» **EXERCISE GOAL**:
The lines to copy are those in the listing below that contain the word "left".

» **AVAILABLE DATA**:
=-=-=
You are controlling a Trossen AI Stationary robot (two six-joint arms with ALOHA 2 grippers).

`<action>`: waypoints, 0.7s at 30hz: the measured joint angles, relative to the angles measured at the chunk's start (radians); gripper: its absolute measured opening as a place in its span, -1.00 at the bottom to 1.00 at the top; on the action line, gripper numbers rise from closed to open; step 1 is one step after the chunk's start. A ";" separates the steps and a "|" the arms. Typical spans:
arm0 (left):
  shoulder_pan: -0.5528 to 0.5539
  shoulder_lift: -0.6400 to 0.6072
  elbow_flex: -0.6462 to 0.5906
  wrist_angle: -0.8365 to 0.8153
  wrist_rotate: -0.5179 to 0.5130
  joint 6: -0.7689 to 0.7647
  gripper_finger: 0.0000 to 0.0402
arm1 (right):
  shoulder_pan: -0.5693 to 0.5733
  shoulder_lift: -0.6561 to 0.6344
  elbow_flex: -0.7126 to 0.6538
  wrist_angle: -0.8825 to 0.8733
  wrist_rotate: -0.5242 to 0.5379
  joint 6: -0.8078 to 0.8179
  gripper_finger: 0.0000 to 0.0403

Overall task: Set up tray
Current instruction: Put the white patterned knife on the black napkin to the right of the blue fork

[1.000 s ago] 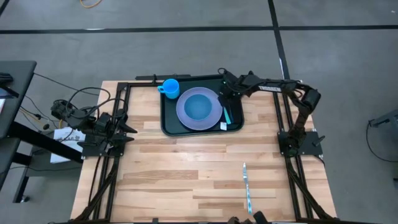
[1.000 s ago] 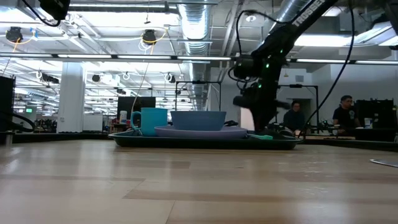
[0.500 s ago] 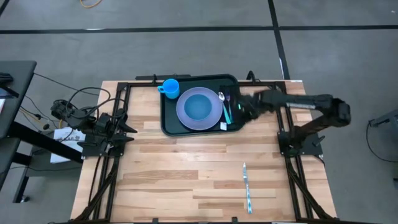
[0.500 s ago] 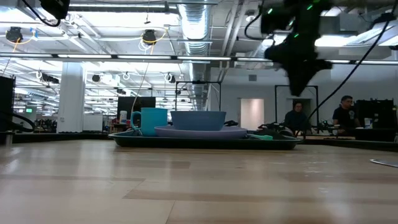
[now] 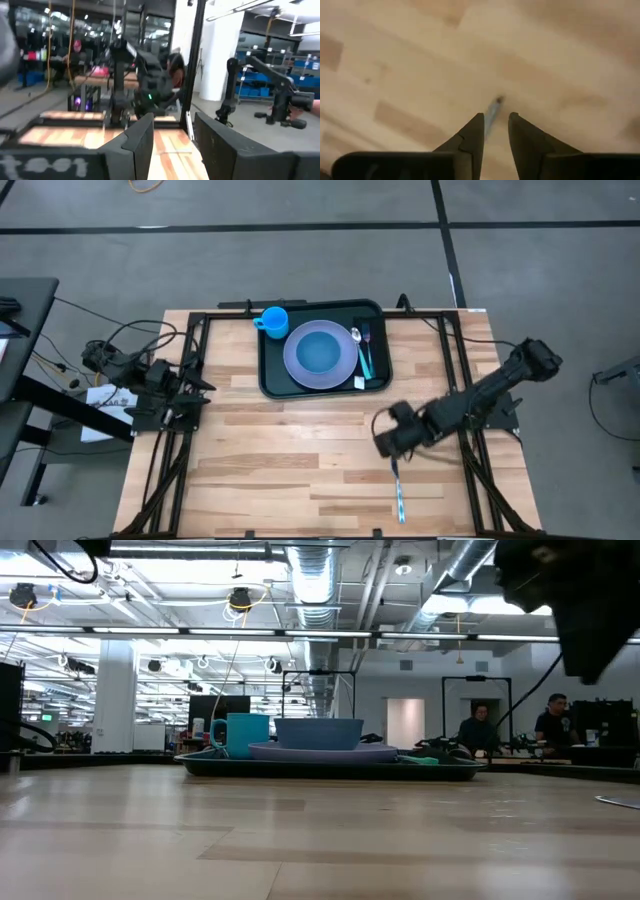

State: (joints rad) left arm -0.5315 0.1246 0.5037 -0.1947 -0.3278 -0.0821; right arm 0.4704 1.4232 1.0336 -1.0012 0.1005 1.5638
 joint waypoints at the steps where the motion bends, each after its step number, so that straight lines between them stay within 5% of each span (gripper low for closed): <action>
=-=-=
» **PROBLEM SOLUTION**:
arm0 (left):
State: (joints rad) left arm -0.5315 0.1246 0.5037 -0.1947 -0.3278 -0.0821; right arm 0.4704 1.4232 1.0336 -1.0012 0.1005 1.5638

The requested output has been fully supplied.